With few jobs to go around there was growing resentment of employment of women. As they were 'cheap labour' some men felt they were taking their jobs, which prompted Muriel to respond with a book, Are Women Taking Men's Jobs? (1935). She argued that all people should have job opportunities and that women should have equal pay.
In 1937, she co-founded the Council of Action for Equal Pay in Sydney. She served as its chair, president, secretary and treasurer at various times during its ten year existence. In 1938, it successfully lobbied the ACTU Congress which finally recognised that women should receive equal pay. In 1937 and again in 1949, she served as a witness in basic wage hearings before the Arbitration Court. In 1941, Muriel attended the International Labor Organisation conference in New York. Throughout this period Muriel actually held a job as a travel organiser with the Queensland Tourist Bureau.

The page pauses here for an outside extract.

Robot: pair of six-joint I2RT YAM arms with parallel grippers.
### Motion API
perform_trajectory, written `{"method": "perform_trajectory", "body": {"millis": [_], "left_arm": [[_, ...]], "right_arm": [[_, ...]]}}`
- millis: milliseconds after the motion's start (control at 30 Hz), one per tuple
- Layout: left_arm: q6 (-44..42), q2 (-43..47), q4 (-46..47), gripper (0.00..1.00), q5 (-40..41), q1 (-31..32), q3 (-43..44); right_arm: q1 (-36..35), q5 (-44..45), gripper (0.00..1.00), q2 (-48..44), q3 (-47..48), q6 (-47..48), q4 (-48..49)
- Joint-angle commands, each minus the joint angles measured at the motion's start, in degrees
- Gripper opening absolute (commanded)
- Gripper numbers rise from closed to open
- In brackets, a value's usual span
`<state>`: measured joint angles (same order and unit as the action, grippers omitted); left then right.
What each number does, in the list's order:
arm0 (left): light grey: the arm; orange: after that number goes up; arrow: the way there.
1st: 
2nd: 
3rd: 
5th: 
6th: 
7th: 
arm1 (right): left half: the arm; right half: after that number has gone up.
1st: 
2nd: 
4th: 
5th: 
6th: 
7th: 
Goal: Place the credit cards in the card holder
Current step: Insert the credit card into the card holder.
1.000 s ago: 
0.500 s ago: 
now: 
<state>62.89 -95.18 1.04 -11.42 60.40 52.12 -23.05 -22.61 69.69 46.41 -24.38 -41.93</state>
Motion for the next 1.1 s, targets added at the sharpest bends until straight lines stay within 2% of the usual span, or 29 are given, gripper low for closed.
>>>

During World War II women were needed to work, particularly in 'male' jobs, and the issue of pay became heated. Ultimately, a tiny percentage of women received the full rate, while others were awarded 75-90% of the male rate. Muriel was bitterly disappointed that women, whose efforts were crucial to the war effort, were once again being treated like second class citizens. From 1943-47 she worked as an organiser for the Amalgamated Engineering Union, Muriel's last job within the labour movement.
In 1949, Muriel argued for an equal basic wage for men and women in the Basic Wage Case however, as women's wages were now at 75% the unions had lost interest in the cause. It would be twenty years before the unions would again put a case forward for equal pay. In 1950, Muriel retired to Melbourne due to ill health. She published Arbitration at the Crossroads (1954), which expressed her belief that the arbitration system was expensive and undemocratic and that it had failed to improve labour conditions.
On 14 May 1974, Muriel died in poverty at St Kilda, a week after the National Wage Case decision granted women an adult minimum wage. Unfortunately, the wider population remained ignorant of her achievements.